However, there is an important follow-up lesson that I want to talk about. What I asked yesterday is representative of something we all seem to ask ourselves consistently: “What is the most clever way I can do this?” When it comes to database queries I believe we have a tendency to see how much we can accomplish in one swoop. At the heart of this tendency is the assumption that more queries equals less efficiency.

Please strive to constantly challenge this assertion. Our thoughts about software should be continuously reinforced by demonstrable evidence.

In the case of SQL, this means query analysis.

There are various tools out there for measuring the performance of your queries. In Postgres you can get a pretty good idea about database performance by using the query analyzer. The syntax is pretty simple:

explain analyze [query...];

An actual example:

explain analyze select * from users;
QUERY PLAN
------------------------------------------------------------
Seq Scan on users  (cost=0.00..18.30 rows=830 width=68)
(actual time=0.013..0.021 rows=3 loops=1)
Total runtime: 0.078 ms

What we are seeing here are the details of the query plan that Postgres uses for this query. Let’s break down the information we see here.

Seq Scan on users
This means Postgres is performing a “sequential scan” on the ‘users’ table. In other words, it’s reading row by row. This is the type of plan that Postgres is using. If it were reading an index, you would see that reflected here, for example.
cost=0.00..18.30
The first number is the predicted start-up time for this query, meaning the amount of time before we can get output. Since this is a sequential scan with no sorting or grouping or anything, Postgres can start returning data immediately.

The second number is the estimated total cost. That is, the amount of time it will take if all rows are returned. Take note that this really means all rows. If our query had a limit, it would not impact the total cost, and in reality our query would run faster than the estimated total cost.

The values of these two numbers are somewhat arbitrary. See section 18.6.2 of the manual for a description of the values used to compute these numbers. But keep in mind that in general ‘1.0’ equals one disk fetch. So for this query we could be looking at around eighteen disk fetches.

rows=830
This is the estimated number of rows output. Again, this number only reflects the estimate if the query plan is executed to completion. Things like a limit may cause it to stop sooner. It also does not necessarily mean the number of rows processed. Usually this number will always be lower than the number of rows actually processed. Note that in my case the value was wildly off. If you look at the actual results, you will see only three rows were returned. When you have very, very small data sets this value is typically irrelevant.
width=68
The estimated size of each row, in bytes.

For more complex queries you are going to see more information. Much to my own surprise, I do not have a complex enough database on my computer right now to generate anything but a sequential scan.

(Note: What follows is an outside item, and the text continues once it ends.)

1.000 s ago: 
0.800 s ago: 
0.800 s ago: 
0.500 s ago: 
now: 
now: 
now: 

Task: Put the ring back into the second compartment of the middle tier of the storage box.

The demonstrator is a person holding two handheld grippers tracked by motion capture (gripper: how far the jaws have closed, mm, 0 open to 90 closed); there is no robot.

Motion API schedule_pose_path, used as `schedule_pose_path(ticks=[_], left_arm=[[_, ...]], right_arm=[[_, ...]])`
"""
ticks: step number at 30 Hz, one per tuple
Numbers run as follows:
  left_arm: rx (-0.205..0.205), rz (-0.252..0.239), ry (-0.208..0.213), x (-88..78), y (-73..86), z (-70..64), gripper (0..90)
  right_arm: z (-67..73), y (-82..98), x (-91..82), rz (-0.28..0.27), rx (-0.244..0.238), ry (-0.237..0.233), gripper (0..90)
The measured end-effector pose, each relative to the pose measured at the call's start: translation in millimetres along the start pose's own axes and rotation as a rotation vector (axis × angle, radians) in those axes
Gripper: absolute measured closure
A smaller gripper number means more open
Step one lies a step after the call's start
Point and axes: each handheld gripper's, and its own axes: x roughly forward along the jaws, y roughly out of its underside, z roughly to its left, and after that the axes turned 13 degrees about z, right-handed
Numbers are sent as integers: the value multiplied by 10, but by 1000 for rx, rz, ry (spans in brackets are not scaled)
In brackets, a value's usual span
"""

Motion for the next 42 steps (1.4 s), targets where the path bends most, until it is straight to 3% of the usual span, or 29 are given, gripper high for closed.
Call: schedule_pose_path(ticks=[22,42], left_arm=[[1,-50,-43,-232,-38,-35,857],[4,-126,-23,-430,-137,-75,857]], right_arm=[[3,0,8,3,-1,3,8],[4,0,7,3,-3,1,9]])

And I can’t get online, and I’m about to go to bed, so…

If you analyze queries with an index then you will likely see that appear in the analyzer. But not always! Even if you have an index, there are situations where it is faster to avoid it. Sometimes you will also see what appear to be multiple plans. Sometimes Postgres will break your query down into a series of plans, and you will see the individual costs of each. For instance, it may use an index to determine the location of rows based on certain criteria, and then a sequential scan to grab them in mass.

Internally, Postgres represents these query plans as nodes on a tree, which is reflected in the output of ‘explain analyze’. Meaning that the plans and costs at the top include the costs of their children below.

You can run ‘explain analyze’ with inserts, updates, and deletes as well. But since those are destructive operations you should run them in a transaction. This is because ‘explain analyze’ will actually execute your query—it does not merely examine it and make a guess at its results; it measures real data. So if your query is a destructive one, you need to do this:

begin;
explain analyze insert ...;
rollback;

That will let you get real numbers without making permanent changes to your data.

Keep your eyes peeled for chances to use this. It usually does not take much effort to copy a query into Postgres and run the analyzer on it. Take note of the numbers you see and what types of queries produce what types of costs. Gradually this will help you gain a better understanding of how SQL queries translate to actual performance.

Posted on

SQL Movement Commands

Most programming modes in Emacs support two commands, beginning-of-defun and end-of-defun.  These move you to the beginning and end of the nearest function, and by default are bound to C-M-a and C-M-e, respectively.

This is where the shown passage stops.